Required work: Pull every line that includes the word "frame" out of the data below and copy it.

BEGIN Input for this task

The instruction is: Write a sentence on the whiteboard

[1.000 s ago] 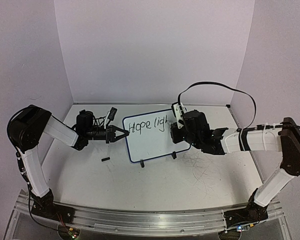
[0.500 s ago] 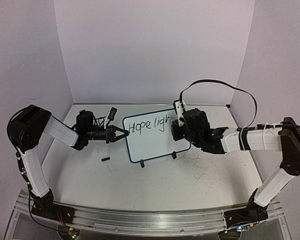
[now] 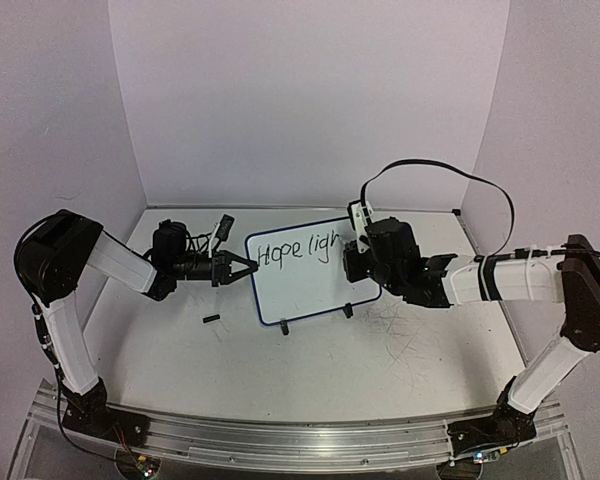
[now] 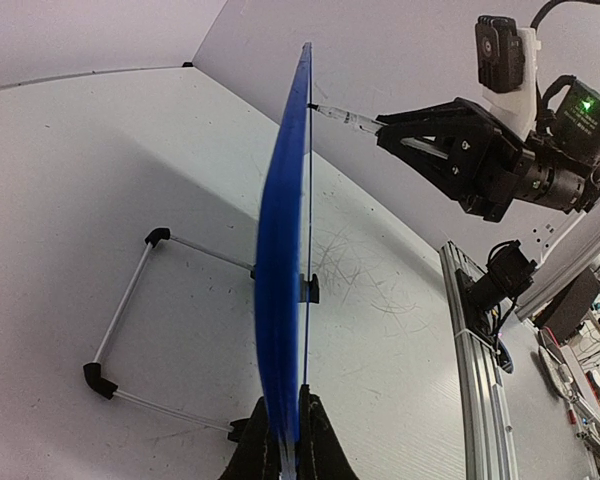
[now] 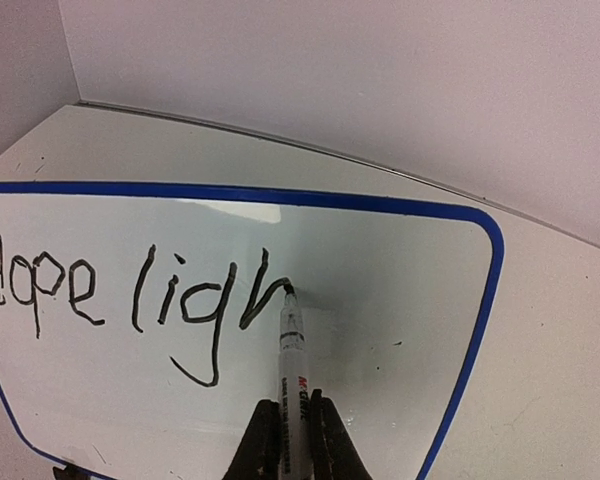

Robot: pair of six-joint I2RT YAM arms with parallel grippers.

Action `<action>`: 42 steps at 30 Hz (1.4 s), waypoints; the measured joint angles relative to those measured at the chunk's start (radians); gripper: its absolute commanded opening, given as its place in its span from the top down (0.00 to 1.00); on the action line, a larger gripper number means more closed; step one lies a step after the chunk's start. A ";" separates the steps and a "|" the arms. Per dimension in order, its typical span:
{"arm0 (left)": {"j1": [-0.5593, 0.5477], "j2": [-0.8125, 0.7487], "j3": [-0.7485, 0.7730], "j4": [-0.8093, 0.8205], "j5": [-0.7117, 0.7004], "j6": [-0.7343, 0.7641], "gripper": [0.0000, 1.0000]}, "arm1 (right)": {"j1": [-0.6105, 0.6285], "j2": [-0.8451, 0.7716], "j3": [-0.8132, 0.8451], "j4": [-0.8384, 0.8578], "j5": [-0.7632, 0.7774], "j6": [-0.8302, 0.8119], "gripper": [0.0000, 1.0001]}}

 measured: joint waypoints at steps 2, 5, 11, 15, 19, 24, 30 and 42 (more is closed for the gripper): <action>0.000 0.000 0.000 0.000 0.000 0.000 1.00 | 0.000 0.000 0.000 -0.003 -0.001 0.004 1.00; 0.000 0.000 0.000 0.000 0.000 0.000 1.00 | 0.000 0.000 0.000 -0.007 -0.004 0.008 1.00; 0.000 0.000 0.000 0.000 0.000 0.000 1.00 | 0.001 -0.002 -0.005 -0.020 -0.014 0.015 1.00; 0.000 0.000 0.000 0.000 0.000 0.000 1.00 | 0.003 -0.009 -0.016 -0.039 -0.018 0.017 1.00; 0.000 0.000 0.000 0.000 0.000 0.000 1.00 | 0.004 -0.018 -0.018 -0.059 -0.017 0.018 1.00; 0.000 0.000 0.000 0.000 0.001 0.000 1.00 | 0.004 -0.089 -0.061 -0.054 -0.016 0.000 1.00; 0.000 0.000 0.000 0.000 0.001 0.001 1.00 | -0.023 -0.149 -0.036 -0.034 -0.056 -0.018 1.00; 0.000 -0.003 0.000 -0.007 0.000 0.004 1.00 | -0.034 -0.060 0.001 -0.030 -0.090 -0.027 1.00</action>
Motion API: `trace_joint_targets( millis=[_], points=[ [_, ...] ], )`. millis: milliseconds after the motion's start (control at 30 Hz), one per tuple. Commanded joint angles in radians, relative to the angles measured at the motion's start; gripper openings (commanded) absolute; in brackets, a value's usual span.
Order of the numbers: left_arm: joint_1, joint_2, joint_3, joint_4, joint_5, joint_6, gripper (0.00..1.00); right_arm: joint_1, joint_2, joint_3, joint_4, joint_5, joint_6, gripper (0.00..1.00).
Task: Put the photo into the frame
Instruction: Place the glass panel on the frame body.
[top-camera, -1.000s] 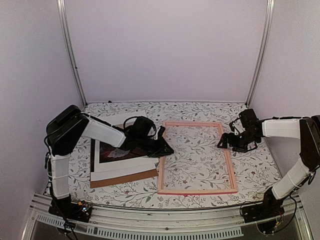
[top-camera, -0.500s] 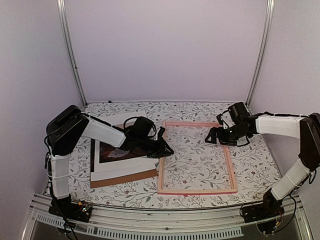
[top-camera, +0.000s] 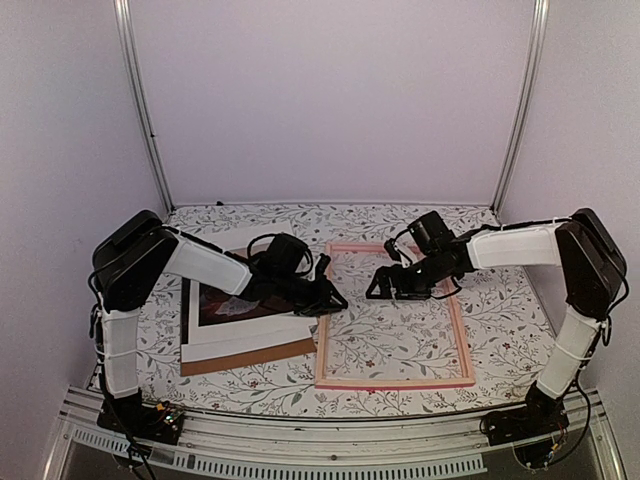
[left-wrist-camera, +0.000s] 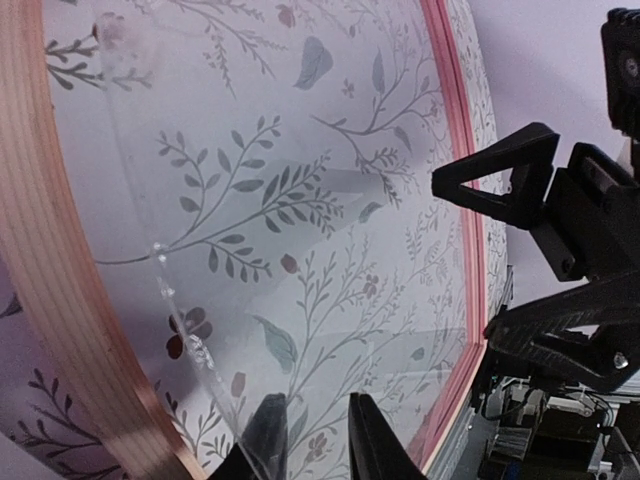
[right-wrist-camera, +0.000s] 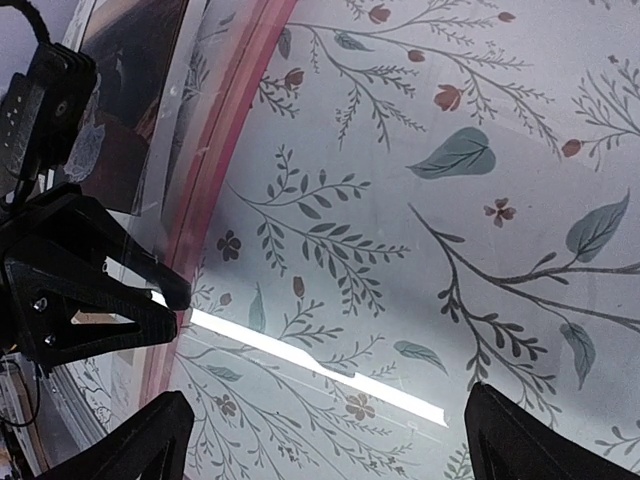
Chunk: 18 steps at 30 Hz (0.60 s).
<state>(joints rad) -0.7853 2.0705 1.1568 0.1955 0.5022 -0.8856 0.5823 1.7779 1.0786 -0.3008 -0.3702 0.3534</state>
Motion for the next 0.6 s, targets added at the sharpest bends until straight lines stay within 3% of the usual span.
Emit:
trace_joint_targets(
  millis=[0, 267, 567],
  points=[
    [-0.011, -0.001, 0.018, -0.005, -0.004, 0.014, 0.25, 0.015, 0.049, 0.028, 0.032, -0.027, 0.015, 0.99],
    [-0.013, -0.01, 0.014, -0.008, -0.006, 0.015, 0.28, 0.016, 0.09, 0.004, 0.052, -0.038, 0.019, 0.99],
    [-0.012, -0.047, 0.006, -0.045, -0.049, 0.036, 0.37, 0.016, 0.091, -0.015, 0.06, -0.044, 0.019, 0.99]
  ],
)
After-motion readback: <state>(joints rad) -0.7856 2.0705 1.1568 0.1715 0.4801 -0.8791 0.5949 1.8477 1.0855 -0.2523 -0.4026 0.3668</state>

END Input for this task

Solution for this problem:
Task: Put the photo into the frame
Instruction: Place the glass panel on the frame body.

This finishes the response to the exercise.